What is so beautiful to me is that the new Christians are literally giving everything away so that no one will be hungry or homeless and doing it all in gladness and joy. The Body of Christ, the early Church, kept growing every day. The story of the beginning of the Church is just so awesome. The Church is alive, vibrant, and growing as The Body of Christ.
Unfortunately, this is not how many have experienced the Church. Oftentimes I see those who have been left behind or excluded from the Church and they tell me that they haven't had that kind of loving and accepting experience. I think at some point in time the Church forgot what it meant to be the Body of Christ.
We all know of people (or maybe we are those people) who have been wounded by the Church. We know that churches can be places filled with gossip, infighting, corruption, greed, abuses of power, and abuses of people. There are churches that say God and the Church loves everyone and then silence the voices of women, persons of African descent, and members of the LGBT community. If the Church is the Body of Christ, then the Church may need to use its ears more and its mouth less.
So, what is the Good News?
The Good News is that it is not up to us! Although we should desire to be conformed to the likeness of Christ, we do not need to be saints or angels for God to live, move, and work within the Church. God is still working in and through the messiness of the Church and its individual members. The Church is God's Beloved, and God is not done working with her.
The Spirit is at work when other people’s failings hurt us and when our shortcomings fail other people. The history of the Church is kind of like what my uncle has learned…there are more family members than was let on and he has found that my family is made up of Revolutionary War and Civil War deserters, “Scarlet Letters”, half-brothers\sisters and cousins unbeknownst to the “true full-blooded family.”
If we just get stuck on those beautiful passages from Acts and fail to read the rest of The Acts of the Apostles, we do the Church and ourselves a disservice.
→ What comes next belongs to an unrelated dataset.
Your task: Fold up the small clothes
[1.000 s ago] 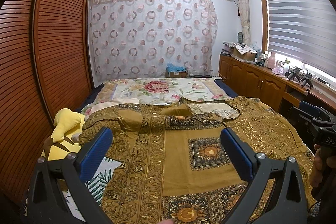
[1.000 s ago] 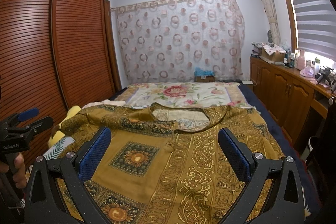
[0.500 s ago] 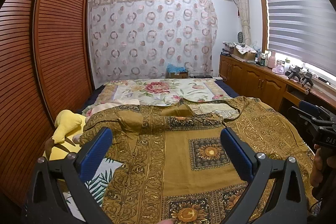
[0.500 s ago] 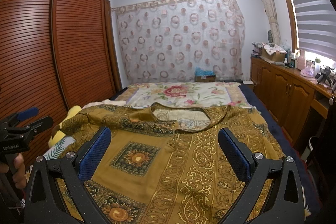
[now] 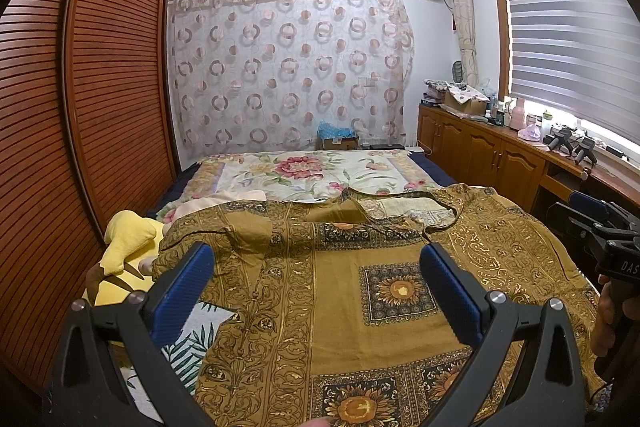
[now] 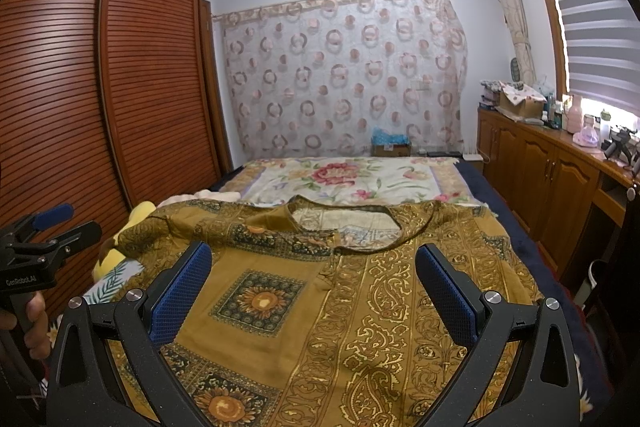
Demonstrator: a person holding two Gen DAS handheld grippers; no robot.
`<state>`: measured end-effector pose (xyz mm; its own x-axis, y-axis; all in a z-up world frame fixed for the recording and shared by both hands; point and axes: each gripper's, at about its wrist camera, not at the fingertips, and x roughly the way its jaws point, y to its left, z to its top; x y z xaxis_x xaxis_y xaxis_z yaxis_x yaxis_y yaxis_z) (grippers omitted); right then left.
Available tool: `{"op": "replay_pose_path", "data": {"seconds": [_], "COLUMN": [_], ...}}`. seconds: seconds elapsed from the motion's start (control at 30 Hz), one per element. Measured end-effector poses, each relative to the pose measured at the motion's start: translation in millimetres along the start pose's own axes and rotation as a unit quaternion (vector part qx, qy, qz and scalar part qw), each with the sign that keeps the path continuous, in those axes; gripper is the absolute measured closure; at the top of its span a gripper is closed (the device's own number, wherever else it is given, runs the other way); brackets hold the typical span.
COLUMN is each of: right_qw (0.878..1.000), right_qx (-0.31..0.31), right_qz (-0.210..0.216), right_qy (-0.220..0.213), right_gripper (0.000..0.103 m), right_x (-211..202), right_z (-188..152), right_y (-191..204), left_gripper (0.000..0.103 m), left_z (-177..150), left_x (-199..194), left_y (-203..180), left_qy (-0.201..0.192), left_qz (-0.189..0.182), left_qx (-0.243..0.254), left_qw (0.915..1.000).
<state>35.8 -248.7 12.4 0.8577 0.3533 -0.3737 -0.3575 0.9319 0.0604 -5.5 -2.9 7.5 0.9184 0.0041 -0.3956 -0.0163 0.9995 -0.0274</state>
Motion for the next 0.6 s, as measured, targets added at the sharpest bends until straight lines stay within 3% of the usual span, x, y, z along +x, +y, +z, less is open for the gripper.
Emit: {"op": "replay_pose_path", "data": {"seconds": [0.6], "right_qw": [1.0], "right_qx": [0.0], "right_qz": [0.0], "right_qy": [0.001], "right_gripper": [0.0], "right_x": [0.2], "right_z": [-0.3], "right_y": [-0.2], "left_gripper": [0.0], "left_z": [2.7], "left_x": [-2.7], "left_y": [-2.5], "left_qy": [-0.002], "left_qz": [-0.001], "left_qx": [0.003], "left_qw": [1.0]}}
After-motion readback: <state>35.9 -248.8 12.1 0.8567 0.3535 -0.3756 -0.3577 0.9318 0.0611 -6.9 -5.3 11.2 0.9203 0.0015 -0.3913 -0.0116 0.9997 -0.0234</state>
For if we read on, we will see that even in that young, beautiful, growing church, they had their stories of embezzlement, church conflict, racial exclusion, leadership failures, congregational self-destruction, and infighting. And yet The Church survived and grew.
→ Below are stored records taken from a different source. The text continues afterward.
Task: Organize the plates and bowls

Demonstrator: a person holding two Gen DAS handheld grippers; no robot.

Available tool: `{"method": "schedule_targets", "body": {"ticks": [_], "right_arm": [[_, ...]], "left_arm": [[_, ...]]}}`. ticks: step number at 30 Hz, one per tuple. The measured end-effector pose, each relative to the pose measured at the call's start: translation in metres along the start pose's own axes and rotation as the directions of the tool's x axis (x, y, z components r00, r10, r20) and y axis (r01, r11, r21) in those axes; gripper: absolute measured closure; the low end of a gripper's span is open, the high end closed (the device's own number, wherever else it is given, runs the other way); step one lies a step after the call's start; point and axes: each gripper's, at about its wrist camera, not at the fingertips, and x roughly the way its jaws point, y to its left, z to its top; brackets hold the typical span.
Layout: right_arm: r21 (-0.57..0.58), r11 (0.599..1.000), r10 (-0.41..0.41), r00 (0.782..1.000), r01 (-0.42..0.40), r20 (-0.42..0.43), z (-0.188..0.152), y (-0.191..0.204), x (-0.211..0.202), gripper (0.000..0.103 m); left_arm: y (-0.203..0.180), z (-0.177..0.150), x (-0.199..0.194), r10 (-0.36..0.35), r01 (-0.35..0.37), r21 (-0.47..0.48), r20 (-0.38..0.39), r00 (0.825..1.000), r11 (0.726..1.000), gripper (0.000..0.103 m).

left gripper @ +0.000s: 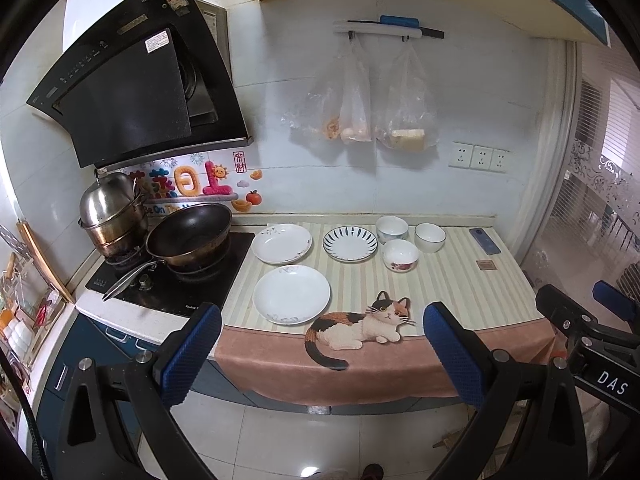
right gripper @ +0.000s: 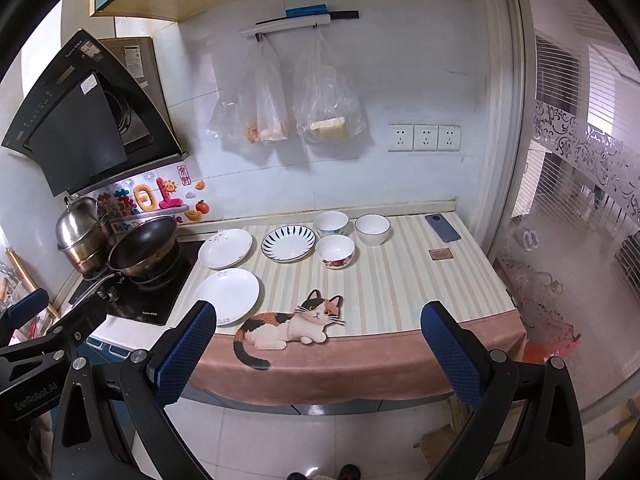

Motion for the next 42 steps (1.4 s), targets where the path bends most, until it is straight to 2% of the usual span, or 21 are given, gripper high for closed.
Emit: {"method": "schedule_targets", "body": {"ticks": [22,42], "right_arm": [[0.007,1.000,0.011,1.000,-0.011,-0.001,0.000,-0.009,-0.007,0.000],[0.004,0.997,0.079,0.996,-0.079,-0.049,0.015,-0.022,0.028,0.000]], "left_arm": [[-0.002,-0.001,-0.002,0.006,-0.006,-0.028,0.010,1.000,1.000,0.000],[-0.008,0.001,0.017,0.044,-0.045,-0.056,-0.018,0.999,0.997,0.000]]}}
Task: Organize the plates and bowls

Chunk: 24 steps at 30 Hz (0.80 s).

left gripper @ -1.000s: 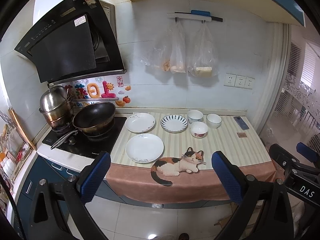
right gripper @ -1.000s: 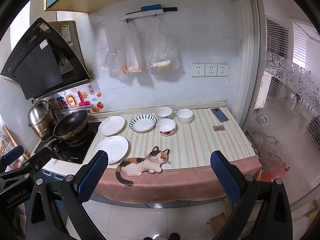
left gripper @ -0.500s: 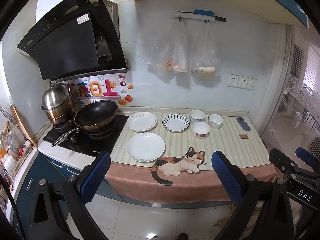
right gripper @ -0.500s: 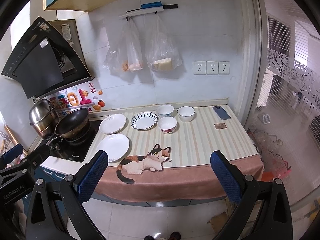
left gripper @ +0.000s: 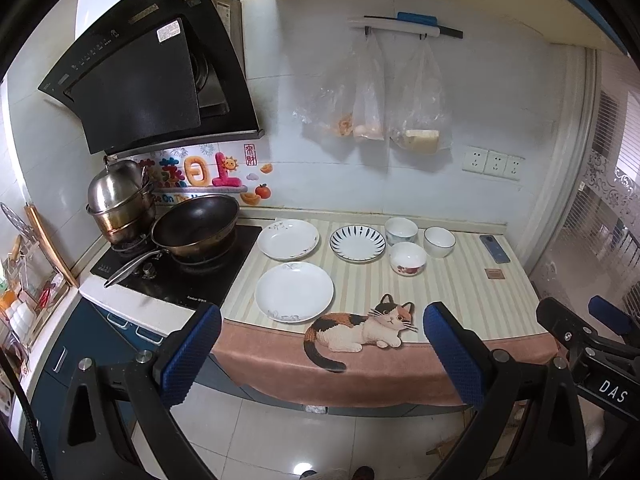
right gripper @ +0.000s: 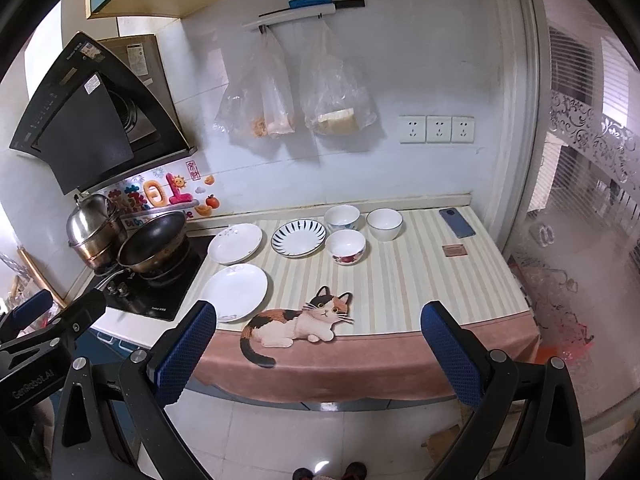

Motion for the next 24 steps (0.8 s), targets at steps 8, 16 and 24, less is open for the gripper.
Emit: {"method": "schedule_targets", "body": {"ticks": [8,16,24], "right_arm": [[0.025,0.999,0.034,0.999,-0.034,-0.018,0.008,-0.014,0.033,0.000],[-0.047,0.995,0.077,0.987,-0.084,-0.142,0.002,0.003,0.156,0.000],[0.011,0.984,0.171,0.918,-0.179,-0.359,-0.011,0.038,0.362,0.000]], "left_arm": [[0.003,0.004,0.027,0.055,-0.055,-0.028,0.005,0.998,0.998,0.000],[0.053,0.009,0.125,0.190,-0.193,-0.064,-0.057,0.980,0.979,0.000],[0.116,0.002,0.296,0.279,-0.282,0.006,-0.166,0.946,0.959,0.000]]}}
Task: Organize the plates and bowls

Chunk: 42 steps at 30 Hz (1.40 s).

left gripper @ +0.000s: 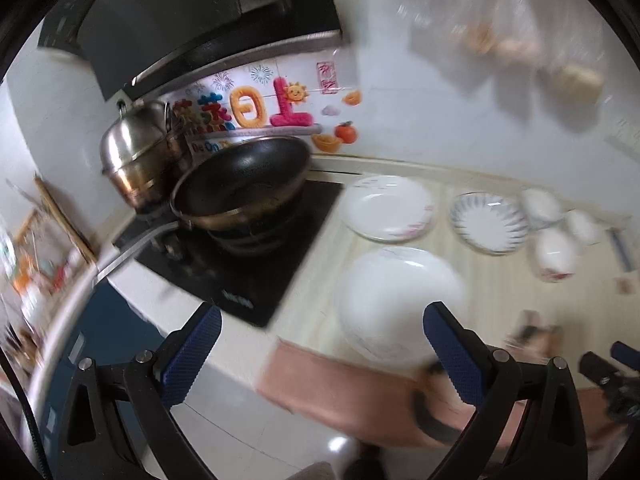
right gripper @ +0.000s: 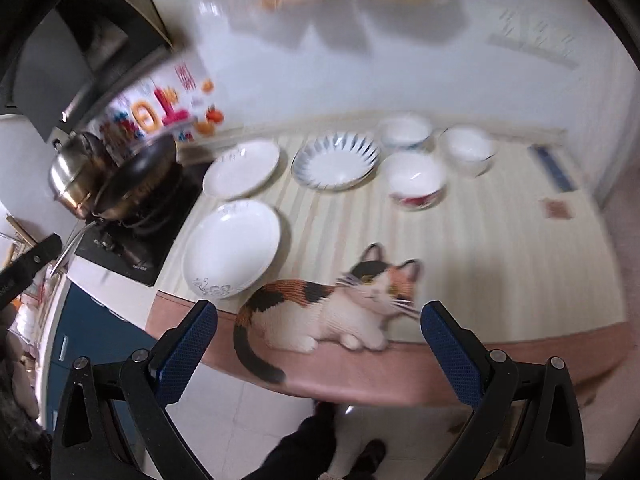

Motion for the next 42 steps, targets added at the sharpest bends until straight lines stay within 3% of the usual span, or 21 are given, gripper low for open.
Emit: {"method": "schedule_targets", "body": {"ticks": [2,4,7,10,11,13,16,17,20,21,22,23,24,26,30,33,42], "right_arm": [[0.062,0.996,0.072,0.994,-0.067,-0.080,0.012,-0.003,0.060,0.001],[0.089,0.994,0.082,0.987,-0.071,-0.138,0.021,-0.002,0.111,0.003],[0.123,0.989,0.109,0.975,-0.086,-0.195,0.029,0.000,0.169,0.005],[0.132,0.990,0.089,0.965,-0.058,-0.247,0.037,0.008,0.218,0.006],[0.141,0.988,0.095,0.961,-0.059,-0.259,0.040,0.009,0.229,0.009],[0.163,0.984,0.109,0.955,-0.066,-0.274,0.047,0.015,0.252,0.016],[0.181,0.981,0.124,0.944,-0.071,-0.305,0.051,0.020,0.273,0.025],[0.191,0.978,0.136,0.939,-0.078,-0.314,0.052,0.022,0.278,0.032],[0.198,0.974,0.162,0.943,-0.107,-0.291,0.058,0.027,0.284,0.040],[0.209,0.971,0.174,0.937,-0.113,-0.302,0.060,0.029,0.291,0.051],[0.209,0.971,0.175,0.937,-0.114,-0.301,0.061,0.032,0.290,0.053],[0.202,0.972,0.176,0.941,-0.120,-0.290,0.062,0.034,0.290,0.062],[0.200,0.970,0.194,0.934,-0.138,-0.300,0.064,0.038,0.295,0.079],[0.189,0.974,0.184,0.928,-0.127,-0.323,0.064,0.039,0.297,0.088],[0.178,0.975,0.180,0.935,-0.130,-0.304,0.063,0.038,0.294,0.088],[0.170,0.976,0.181,0.934,-0.134,-0.308,0.062,0.034,0.291,0.088],[0.136,0.980,0.182,0.939,-0.147,-0.293,0.056,-0.006,0.250,0.088]], "left_arm": [[-0.003,0.002,0.039,0.001,-0.001,0.064,-0.005,1.000,0.998,0.000],[-0.005,0.004,0.078,-0.022,0.027,0.104,-0.048,0.999,0.994,0.000],[-0.006,0.005,0.136,-0.080,0.102,0.121,-0.171,0.982,0.987,0.001],[-0.005,0.000,0.189,-0.138,0.177,0.103,-0.306,0.942,0.979,0.007],[-0.005,-0.002,0.199,-0.147,0.189,0.098,-0.327,0.933,0.977,0.013],[-0.005,-0.005,0.223,-0.183,0.232,0.084,-0.382,0.906,0.969,0.015],[-0.004,-0.012,0.251,-0.258,0.302,0.022,-0.461,0.849,0.953,0.017],[-0.005,-0.014,0.257,-0.270,0.313,0.012,-0.474,0.838,0.950,0.027],[-0.009,-0.019,0.273,-0.315,0.363,-0.012,-0.526,0.790,0.932,0.056],[-0.009,-0.020,0.274,-0.345,0.386,-0.031,-0.523,0.779,0.922,0.059],[-0.009,-0.020,0.274,-0.371,0.407,-0.050,-0.520,0.769,0.912,0.065],[-0.010,-0.019,0.273,-0.383,0.416,-0.058,-0.519,0.764,0.908,0.069],[-0.011,-0.018,0.272,-0.386,0.419,-0.059,-0.522,0.761,0.906,0.070],[-0.011,-0.017,0.269,-0.379,0.408,-0.063,-0.521,0.765,0.911,0.070],[-0.009,-0.017,0.263,-0.377,0.406,-0.061,-0.516,0.770,0.912,0.070],[-0.010,-0.015,0.254,-0.361,0.402,-0.031,-0.507,0.783,0.915,0.070],[-0.041,-0.010,0.215,-0.367,0.407,-0.020,-0.475,0.800,0.913,0.070]]}}
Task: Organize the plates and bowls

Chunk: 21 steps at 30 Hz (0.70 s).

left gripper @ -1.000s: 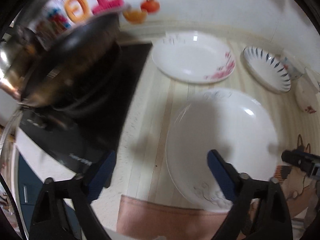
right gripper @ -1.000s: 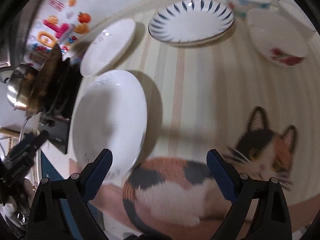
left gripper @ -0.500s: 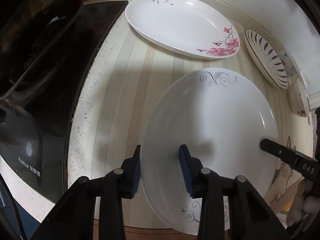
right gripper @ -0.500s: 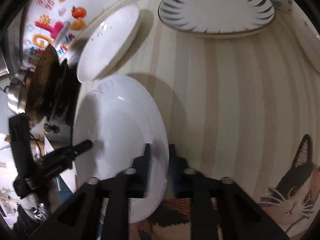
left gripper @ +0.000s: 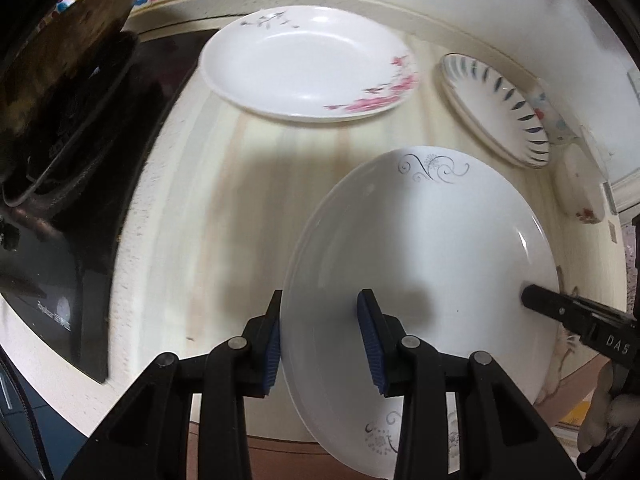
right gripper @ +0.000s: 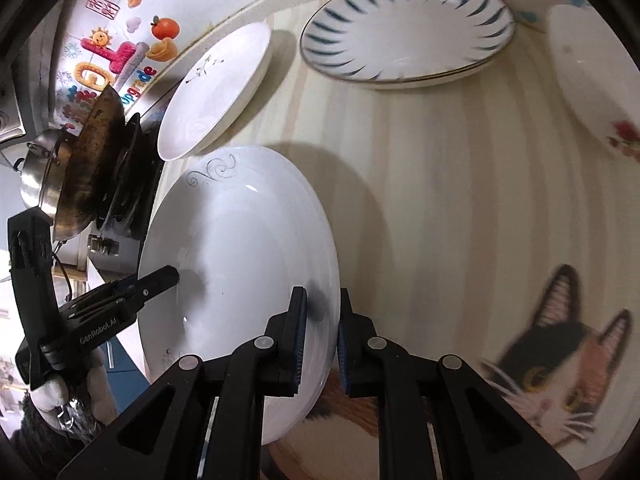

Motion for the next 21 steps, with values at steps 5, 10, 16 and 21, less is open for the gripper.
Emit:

Despite the issues of the early Church and whatever may have taken place here in Apalachicola, Trinity is here and alive today – 184 years strong. Trinity is still moving, still growing and changing. The sin, shortcomings, and failures of the early Church didn't stop the Spirit from continuing to move and spread the Good News. Our current sins, shortcomings, and failures cannot stop the grace of the Holy Spirit from continuing to live and move in us and between us. In the Acts of the Apostles, the lead role is played neither by Peter nor Paul. It is played rather by the Holy Spirit, and it is that same Spirit that sweeps through our individual and corporate lives, whether we want it to or not; even when we can't see a way that things can be made new again.
The Good News is that Christ cannot be stopped by our sin or our failures, whether those sins are communal or individual. And the good news is that we are all welcome in all our brokenness, messiness, and diversity.
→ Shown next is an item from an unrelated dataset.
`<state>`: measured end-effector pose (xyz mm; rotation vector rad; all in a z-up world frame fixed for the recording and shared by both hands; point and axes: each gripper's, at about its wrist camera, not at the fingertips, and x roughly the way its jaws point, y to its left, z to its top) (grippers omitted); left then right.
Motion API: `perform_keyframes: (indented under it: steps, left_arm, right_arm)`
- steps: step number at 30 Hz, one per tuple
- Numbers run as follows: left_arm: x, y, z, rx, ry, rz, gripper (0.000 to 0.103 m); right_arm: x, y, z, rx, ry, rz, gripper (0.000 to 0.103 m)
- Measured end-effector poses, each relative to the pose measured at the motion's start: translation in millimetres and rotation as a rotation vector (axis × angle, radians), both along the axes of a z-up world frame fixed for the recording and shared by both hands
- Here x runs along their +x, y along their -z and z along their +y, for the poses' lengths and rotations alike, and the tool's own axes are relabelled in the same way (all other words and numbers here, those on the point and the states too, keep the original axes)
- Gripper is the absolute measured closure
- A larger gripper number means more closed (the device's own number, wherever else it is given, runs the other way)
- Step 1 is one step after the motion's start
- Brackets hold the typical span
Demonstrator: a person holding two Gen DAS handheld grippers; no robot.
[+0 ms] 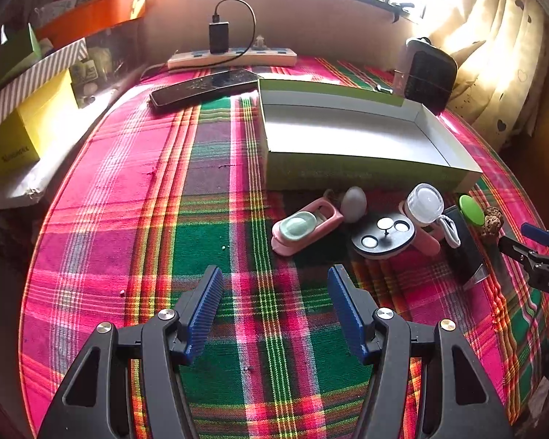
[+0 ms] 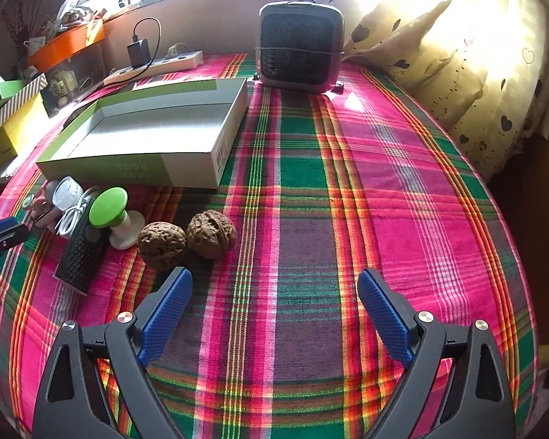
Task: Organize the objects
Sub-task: 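Move left tool to the pink holder while right tool moves to a walnut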
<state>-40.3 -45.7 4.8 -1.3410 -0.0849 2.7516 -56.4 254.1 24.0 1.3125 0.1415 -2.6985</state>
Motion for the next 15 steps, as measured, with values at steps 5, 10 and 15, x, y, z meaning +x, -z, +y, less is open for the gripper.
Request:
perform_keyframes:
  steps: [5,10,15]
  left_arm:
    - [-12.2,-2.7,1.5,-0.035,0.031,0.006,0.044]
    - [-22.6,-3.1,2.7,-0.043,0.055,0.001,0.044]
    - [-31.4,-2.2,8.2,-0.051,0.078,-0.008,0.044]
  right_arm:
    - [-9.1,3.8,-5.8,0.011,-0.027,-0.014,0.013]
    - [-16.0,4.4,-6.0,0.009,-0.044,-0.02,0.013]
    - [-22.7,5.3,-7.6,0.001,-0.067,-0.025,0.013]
As the opening acclamation in the service of Baptism states:
“There is One Body, and one Spirit;
there is one hope in God’s call to us.”
The Church universal and Trinity Episcopal Church are one body made up of many different parts that look, move, feel, and act weird or strange at times. And while we know the pain the Church has caused, we can rest assured that the Spirit is busy creating a place for others and ourselves so that we can live, love, and serve Christ and His Church in all our own beautiful messiness.